» Required work
The required output is the lines below from the line containing "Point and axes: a" to the line containing "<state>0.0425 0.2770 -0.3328", inclusive, retyped exactly. No other lines belong in it.
** Opening Data extract block **
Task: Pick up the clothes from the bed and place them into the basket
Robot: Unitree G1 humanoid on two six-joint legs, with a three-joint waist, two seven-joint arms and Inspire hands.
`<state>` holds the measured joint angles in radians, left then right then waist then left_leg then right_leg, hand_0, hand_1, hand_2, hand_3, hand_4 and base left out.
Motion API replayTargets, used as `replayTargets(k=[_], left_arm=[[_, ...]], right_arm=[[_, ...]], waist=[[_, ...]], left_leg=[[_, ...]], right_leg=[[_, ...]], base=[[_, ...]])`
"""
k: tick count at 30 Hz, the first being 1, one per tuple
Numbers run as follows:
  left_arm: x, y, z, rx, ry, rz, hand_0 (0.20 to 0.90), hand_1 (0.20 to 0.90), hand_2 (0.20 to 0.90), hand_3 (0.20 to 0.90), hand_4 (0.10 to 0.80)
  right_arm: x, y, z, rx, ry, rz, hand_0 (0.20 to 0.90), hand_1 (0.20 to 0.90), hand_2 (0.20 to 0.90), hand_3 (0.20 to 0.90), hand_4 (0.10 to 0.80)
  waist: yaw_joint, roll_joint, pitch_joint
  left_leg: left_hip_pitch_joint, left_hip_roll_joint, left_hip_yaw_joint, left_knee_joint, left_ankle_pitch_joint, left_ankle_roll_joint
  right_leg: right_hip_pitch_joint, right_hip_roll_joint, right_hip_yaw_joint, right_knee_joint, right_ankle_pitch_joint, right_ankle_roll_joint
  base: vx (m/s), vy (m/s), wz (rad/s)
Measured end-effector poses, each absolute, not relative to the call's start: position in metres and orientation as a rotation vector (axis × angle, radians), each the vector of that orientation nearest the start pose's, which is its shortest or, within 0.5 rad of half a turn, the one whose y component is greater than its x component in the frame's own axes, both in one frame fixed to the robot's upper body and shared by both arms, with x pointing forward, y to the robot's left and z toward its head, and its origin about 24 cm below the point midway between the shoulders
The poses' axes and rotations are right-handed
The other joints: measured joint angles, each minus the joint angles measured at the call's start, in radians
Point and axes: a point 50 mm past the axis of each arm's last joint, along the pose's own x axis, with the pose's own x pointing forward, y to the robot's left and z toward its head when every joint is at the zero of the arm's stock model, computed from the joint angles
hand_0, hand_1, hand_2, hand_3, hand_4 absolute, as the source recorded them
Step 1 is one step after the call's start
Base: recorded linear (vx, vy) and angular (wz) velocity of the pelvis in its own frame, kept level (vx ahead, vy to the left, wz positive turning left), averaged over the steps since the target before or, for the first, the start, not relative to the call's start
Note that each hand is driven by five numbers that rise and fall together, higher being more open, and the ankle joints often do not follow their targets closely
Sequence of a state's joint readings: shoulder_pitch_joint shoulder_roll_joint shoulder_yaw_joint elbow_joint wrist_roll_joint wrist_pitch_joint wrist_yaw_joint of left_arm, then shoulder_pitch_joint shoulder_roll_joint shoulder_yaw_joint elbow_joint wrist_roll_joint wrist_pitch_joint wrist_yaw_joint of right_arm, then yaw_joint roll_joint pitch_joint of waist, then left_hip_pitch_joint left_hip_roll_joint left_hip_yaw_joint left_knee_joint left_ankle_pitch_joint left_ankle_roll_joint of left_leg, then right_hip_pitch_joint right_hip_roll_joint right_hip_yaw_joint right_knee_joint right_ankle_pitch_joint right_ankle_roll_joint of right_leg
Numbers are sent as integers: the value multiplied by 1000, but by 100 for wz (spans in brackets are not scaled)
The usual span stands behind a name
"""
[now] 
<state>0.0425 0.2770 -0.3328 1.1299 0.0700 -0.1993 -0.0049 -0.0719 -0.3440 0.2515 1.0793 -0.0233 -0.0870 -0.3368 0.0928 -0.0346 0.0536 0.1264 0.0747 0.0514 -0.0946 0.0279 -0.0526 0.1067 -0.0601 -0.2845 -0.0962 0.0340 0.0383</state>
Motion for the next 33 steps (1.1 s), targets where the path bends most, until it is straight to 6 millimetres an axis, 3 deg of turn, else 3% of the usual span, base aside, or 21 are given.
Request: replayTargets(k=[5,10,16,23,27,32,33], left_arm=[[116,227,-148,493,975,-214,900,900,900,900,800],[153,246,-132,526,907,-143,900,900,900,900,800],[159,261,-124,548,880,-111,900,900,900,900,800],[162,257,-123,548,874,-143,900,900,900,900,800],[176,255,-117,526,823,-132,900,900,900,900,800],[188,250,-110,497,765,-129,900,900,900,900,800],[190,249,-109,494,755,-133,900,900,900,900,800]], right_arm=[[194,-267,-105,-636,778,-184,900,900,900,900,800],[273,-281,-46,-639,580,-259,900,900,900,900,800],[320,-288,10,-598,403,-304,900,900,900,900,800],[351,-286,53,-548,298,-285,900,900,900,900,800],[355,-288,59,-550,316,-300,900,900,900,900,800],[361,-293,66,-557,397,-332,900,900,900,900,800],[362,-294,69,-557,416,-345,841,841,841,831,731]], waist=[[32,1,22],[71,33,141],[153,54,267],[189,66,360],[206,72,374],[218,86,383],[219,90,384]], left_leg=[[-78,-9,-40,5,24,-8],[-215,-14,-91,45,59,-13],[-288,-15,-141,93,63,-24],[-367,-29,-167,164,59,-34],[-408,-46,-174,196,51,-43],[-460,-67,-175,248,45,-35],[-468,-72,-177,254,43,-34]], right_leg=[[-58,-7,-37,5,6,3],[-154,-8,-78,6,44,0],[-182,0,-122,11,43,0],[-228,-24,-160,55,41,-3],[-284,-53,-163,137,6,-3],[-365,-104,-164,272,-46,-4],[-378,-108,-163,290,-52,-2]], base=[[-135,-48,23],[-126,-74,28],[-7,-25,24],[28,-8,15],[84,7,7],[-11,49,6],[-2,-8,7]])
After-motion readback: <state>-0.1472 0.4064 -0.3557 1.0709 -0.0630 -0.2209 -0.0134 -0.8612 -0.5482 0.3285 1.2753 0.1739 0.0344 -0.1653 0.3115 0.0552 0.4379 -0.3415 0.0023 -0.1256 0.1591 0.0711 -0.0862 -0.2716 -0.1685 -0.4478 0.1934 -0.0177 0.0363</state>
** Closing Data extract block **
» Exercise response
Point and axes: a point 50 mm past the axis of each arm's last joint, along the pose's own x axis, with the pose's own x pointing forward, y to the robot's left and z toward its head when every joint is at the zero of the arm's stock model, computed from the joint angles
hand_0, hand_1, hand_2, hand_3, hand_4 absolute, as the source recorded them
Step 1 is one step after the call's start
Base: recorded linear (vx, vy) and angular (wz) velocity of the pelvis in its own frame, kept level (vx ahead, vy to the left, wz positive turning left), averaged over the steps since the target before or, for the first, the start, not relative to the call's start
Note that each hand is driven by five numbers that rise and fall together, higher being more open, and the ankle joints often do not follow their targets closely
Sequence of a state's joint readings: shoulder_pitch_joint shoulder_roll_joint shoulder_yaw_joint elbow_joint wrist_roll_joint wrist_pitch_joint wrist_yaw_joint of left_arm, then shoulder_pitch_joint shoulder_roll_joint shoulder_yaw_joint elbow_joint wrist_roll_joint wrist_pitch_joint wrist_yaw_joint of right_arm, then yaw_joint roll_joint pitch_joint of waist, then left_hip_pitch_joint left_hip_roll_joint left_hip_yaw_joint left_knee_joint left_ankle_pitch_joint left_ankle_roll_joint of left_leg, then right_hip_pitch_joint right_hip_roll_joint right_hip_yaw_joint right_knee_joint right_ankle_pitch_joint right_ankle_roll_joint of right_leg
Numbers are sent as integers: the value multiplied by 1000, but by 100 for wz (spans in brackets are not scaled)
The usual span stands behind a name
"""
[now] 
<state>0.0425 0.2770 -0.3328 1.1299 0.0700 -0.1993 -0.0049 -0.0719 -0.3440 0.2515 1.0793 -0.0233 -0.0870 -0.3368 0.0928 -0.0346 0.0536 0.1264 0.0747 0.0514 -0.0946 0.0279 -0.0526 0.1067 -0.0601 -0.2845 -0.0962 0.0340 0.0383</state>

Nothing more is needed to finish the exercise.